▶ _What you will do_
Give every line of the data again, unchanged, but with no pictures.

╭─ Data provided

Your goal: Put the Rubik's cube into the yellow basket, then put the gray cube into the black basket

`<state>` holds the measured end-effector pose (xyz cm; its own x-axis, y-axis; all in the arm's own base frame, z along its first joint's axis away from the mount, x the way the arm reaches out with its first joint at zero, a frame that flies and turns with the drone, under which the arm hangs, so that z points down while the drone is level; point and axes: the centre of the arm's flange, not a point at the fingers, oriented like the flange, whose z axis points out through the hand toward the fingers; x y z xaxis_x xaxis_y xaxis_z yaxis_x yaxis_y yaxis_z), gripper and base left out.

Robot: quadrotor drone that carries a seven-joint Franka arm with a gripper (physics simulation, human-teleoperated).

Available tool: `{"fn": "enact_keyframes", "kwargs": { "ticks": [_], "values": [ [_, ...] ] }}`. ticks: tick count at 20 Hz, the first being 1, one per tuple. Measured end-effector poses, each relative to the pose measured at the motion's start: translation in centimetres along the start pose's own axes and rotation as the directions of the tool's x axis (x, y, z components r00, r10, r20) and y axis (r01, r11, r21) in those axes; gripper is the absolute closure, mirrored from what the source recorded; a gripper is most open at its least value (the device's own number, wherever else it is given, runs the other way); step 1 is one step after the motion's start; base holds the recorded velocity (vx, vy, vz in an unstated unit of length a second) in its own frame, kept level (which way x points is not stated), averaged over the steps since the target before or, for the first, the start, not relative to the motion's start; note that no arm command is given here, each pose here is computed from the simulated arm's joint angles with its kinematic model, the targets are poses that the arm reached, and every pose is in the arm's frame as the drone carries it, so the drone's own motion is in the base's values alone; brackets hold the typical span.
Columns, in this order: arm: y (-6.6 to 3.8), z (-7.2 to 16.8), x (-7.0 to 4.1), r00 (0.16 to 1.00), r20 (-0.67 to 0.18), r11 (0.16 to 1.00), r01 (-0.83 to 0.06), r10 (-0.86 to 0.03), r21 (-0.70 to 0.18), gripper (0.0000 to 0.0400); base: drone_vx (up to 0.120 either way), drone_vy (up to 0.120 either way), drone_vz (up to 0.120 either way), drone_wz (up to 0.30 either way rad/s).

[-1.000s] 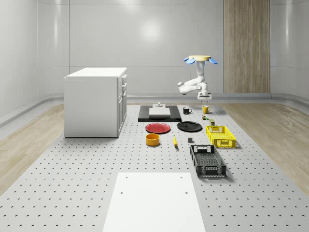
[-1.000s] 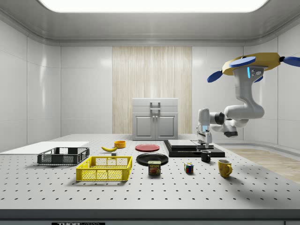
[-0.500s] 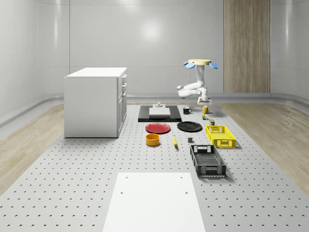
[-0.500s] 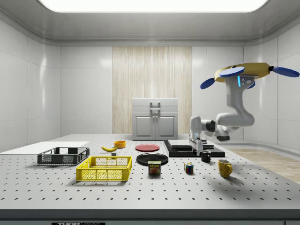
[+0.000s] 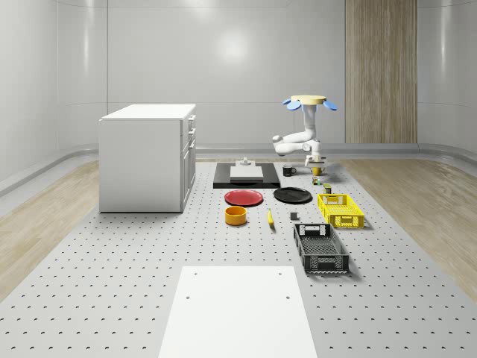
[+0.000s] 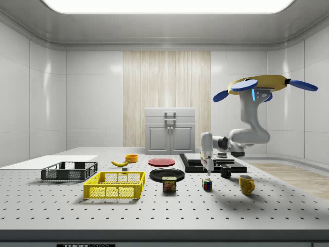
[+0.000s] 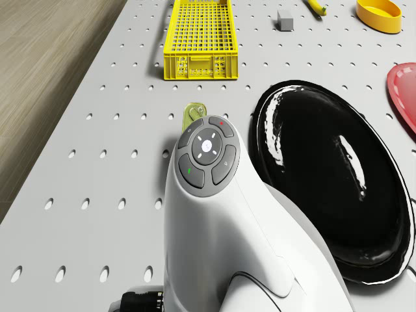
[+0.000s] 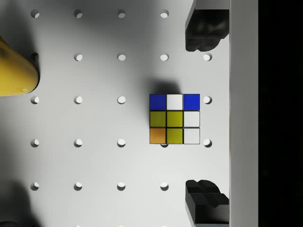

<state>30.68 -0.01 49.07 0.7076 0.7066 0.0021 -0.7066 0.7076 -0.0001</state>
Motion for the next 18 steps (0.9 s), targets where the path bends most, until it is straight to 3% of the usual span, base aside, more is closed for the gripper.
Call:
{"fn": "enact_keyframes", "kwargs": {
  "ticks": [11,18],
  "values": [
    [0.0,0.0,0.0,1.000,0.000,1.000,0.000,0.000,0.000,0.0000,0.000,0.000,-0.116,0.000],
    [0.2,1.4,0.2,1.000,0.000,1.000,0.000,0.000,0.000,0.0000,0.000,0.000,0.000,0.000]
  ]
}}
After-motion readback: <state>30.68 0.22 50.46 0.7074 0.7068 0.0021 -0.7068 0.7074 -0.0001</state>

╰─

▶ _Response_
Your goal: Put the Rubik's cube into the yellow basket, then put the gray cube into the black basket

`<state>` holds the measured end-effector pose (xyz cm; its own x-axis, y-axis; all in the arm's own base frame, z along its first joint's axis away from the mount, x the way the arm reaches out with its first joint at zero, a frame that flies and turns with the drone, under which the arm hangs, so that z points down while the drone is level; point and axes: the centre of the arm's flange, not a point at the fingers, oriented like the flange, whose z axis points out through the hand toward the fingers; x y z xaxis_x xaxis_y xaxis_z yaxis_x yaxis_y yaxis_z), gripper and base left out.

Robot: quadrotor drone that carries a seven-joint Franka arm with a gripper (physics simulation, human-teleoperated).

Available tool: `{"fn": "enact_keyframes", "kwargs": { "ticks": [_], "values": [ [_, ...] ] }}`. ticks: tick count at 20 Hz, the first being 1, one per tuple. Measured end-effector poses, each relative to the pose measured at the motion's start: translation in centimetres along the start pose's own axes and rotation as the directions of the tool's x axis (x, y, z components r00, r10, r20) and y axis (r01, r11, r21) in those axes; gripper is the absolute closure, mirrored from what the source recorded; a gripper is most open at its least value (the device's own number, wherever else it is given, runs the other way); step 1 is one step after the motion's start; base holds the recorded velocity (vx, vy, vz in an unstated unit of length a second) in its own frame, kept level (which way x points is not stated), averaged over the steps since the target before or, for the first, the start, not relative to the motion's start; note that no arm command is given here, each pose here is computed from the simulated arm's joint angles with its kinematic model, the targets are poses that the arm reached, and every pose is in the arm's frame as the drone carries it, so the drone's own motion is in the base's values alone; brackets hold the typical span.
Columns, in this order: arm: y (-6.6 to 3.8), z (-7.2 to 16.8), x (-7.0 to 4.1), r00 (0.16 to 1.00), r20 (-0.67 to 0.18), r11 (0.16 to 1.00), r01 (-0.83 to 0.06), r10 (-0.86 to 0.03), r21 (-0.70 to 0.18), gripper (0.0000 to 0.0400); base: drone_vx (up to 0.120 either way), drone_vy (up to 0.120 either way), drone_vz (up to 0.120 either way), drone_wz (up to 0.30 either way rad/s).

[-1.000s] 
[-1.000s] 
[-0.500s] 
[-0.500s] 
[+0.000s] 
[+0.000s] 
[+0.000s] 
[+0.000s] 

<state>30.68 -0.01 49.07 0.7076 0.7066 0.0021 -0.7066 0.7076 -0.0001</state>
Motion for the next 18 steps (0.9 s), targets where the path bends most, until it is straight to 3% of the usual span, base aside, more is closed for the gripper.
Call:
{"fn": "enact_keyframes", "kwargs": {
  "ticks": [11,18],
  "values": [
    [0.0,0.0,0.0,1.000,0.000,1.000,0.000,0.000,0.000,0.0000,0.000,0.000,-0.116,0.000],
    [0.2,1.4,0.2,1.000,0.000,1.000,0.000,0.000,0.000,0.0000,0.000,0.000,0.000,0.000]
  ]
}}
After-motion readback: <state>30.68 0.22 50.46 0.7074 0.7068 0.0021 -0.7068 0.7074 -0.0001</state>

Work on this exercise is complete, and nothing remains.